**Activity**
Only those lines in the data below from the line containing "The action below" through the line containing "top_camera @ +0", both included, should be restated word for word.

§ §

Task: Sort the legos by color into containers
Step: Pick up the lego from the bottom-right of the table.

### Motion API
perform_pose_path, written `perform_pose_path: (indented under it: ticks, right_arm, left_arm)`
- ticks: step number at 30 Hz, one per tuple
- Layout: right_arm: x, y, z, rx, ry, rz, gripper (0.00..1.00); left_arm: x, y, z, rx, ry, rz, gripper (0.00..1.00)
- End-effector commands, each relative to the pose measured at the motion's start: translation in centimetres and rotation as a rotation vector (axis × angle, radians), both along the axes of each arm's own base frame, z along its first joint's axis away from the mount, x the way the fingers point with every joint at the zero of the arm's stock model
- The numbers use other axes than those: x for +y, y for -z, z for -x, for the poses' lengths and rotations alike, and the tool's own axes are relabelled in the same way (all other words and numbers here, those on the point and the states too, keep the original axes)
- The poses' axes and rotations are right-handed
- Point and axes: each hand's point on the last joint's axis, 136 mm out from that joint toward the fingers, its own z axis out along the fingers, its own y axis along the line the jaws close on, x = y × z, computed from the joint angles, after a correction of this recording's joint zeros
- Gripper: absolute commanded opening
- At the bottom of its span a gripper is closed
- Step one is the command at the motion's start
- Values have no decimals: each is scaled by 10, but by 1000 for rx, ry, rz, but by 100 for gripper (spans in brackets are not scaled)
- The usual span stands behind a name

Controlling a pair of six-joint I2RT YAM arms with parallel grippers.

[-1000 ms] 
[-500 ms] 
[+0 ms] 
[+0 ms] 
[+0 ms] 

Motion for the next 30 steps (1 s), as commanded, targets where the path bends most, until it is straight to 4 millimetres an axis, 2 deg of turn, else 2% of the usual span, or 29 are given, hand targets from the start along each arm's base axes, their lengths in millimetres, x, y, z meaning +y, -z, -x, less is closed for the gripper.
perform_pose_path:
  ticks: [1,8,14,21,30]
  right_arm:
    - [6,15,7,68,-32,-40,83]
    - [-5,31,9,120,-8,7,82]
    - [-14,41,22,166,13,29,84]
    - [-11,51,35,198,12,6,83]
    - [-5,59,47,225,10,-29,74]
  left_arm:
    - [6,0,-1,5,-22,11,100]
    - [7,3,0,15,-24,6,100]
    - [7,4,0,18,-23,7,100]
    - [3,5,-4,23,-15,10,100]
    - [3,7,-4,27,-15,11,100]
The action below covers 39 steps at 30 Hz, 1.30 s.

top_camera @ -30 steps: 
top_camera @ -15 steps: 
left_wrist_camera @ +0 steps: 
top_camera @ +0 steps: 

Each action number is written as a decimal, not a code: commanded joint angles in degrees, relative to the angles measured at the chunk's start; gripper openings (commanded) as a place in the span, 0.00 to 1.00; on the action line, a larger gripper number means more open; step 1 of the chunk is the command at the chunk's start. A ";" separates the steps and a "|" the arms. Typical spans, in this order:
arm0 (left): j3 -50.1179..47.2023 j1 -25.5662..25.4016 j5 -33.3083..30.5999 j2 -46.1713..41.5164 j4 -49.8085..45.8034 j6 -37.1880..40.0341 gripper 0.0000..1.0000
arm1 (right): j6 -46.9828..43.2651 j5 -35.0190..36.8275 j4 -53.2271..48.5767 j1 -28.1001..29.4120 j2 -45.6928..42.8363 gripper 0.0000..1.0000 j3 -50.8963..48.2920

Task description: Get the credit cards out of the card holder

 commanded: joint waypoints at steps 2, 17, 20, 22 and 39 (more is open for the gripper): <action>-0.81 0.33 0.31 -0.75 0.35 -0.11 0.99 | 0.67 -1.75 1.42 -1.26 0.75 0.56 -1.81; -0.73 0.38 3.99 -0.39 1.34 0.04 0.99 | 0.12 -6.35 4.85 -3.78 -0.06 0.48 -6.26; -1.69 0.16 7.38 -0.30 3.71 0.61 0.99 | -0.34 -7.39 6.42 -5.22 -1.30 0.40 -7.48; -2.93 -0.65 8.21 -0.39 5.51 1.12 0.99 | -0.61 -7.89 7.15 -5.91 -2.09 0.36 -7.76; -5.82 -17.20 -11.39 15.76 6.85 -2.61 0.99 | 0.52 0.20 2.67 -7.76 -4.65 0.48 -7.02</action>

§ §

**Problem solution**
The action below covers 39 steps at 30 Hz, 1.30 s.

top_camera @ -30 steps: 
top_camera @ -15 steps: 
left_wrist_camera @ +0 steps: 
top_camera @ +0 steps: 

Here is where the answer stops.